About this task: Extract exactly those lines that lie between the start of the material and the line with "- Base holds", including both boundary lines and no others.

═════ Supplied material

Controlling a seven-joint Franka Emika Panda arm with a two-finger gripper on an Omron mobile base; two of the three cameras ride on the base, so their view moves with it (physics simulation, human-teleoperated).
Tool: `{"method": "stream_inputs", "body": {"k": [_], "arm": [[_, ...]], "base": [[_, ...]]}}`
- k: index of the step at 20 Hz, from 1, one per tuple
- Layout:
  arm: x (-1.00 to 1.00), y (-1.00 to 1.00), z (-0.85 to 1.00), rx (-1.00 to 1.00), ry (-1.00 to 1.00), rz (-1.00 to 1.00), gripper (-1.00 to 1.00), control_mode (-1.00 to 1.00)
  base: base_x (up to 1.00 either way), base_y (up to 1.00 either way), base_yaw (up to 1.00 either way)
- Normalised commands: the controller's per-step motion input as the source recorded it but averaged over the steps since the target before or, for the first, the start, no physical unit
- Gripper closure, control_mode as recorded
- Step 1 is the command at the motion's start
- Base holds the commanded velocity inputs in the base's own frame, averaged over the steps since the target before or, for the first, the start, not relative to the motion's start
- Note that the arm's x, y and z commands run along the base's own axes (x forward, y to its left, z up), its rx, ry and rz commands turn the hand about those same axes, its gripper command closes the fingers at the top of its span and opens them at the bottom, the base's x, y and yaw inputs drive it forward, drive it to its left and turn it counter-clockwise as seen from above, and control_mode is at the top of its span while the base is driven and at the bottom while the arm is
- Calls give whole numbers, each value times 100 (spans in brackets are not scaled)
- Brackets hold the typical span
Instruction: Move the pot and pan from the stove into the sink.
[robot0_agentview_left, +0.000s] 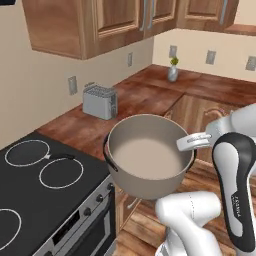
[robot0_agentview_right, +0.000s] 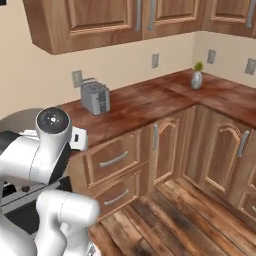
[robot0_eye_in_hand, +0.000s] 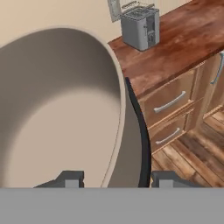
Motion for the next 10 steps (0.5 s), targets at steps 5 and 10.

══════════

The completed task:
Controlling a seven-joint Franka Emika Panda arm with a two-finger gripper on an Omron mobile base; two of the three cameras ride on the base, so their view moves with it (physics simulation, human-teleoperated).
Tool: `{"method": "stream_inputs", "body": {"k": [_], "arm": [[_, ...]], "base": [[_, ...]]}}`
- k: index of the step at 20 Hz, from 1, one per tuple
- Layout:
  arm: x (-1.00 to 1.00), y (-1.00 to 1.00), z (-0.85 to 1.00), rx (-1.00 to 1.00), ry (-1.00 to 1.00), rz (-1.00 to 1.00), gripper (-1.00 to 1.00), control_mode (-1.00 to 1.00)
  base: base_x (up to 1.00 either way), base_y (up to 1.00 either way), base_yaw (up to 1.00 either way)
- Normalised commands: the controller's per-step motion input as the source recorded it but averaged over the steps since the target before or, for the first, the start, no physical unit
- Gripper closure, control_mode as recorded
- Step 1 is the command at the motion's start
- Base holds the commanded velocity inputs in the base's own frame, averaged over the steps since the target before or, for the first, the start, not relative to the motion's start

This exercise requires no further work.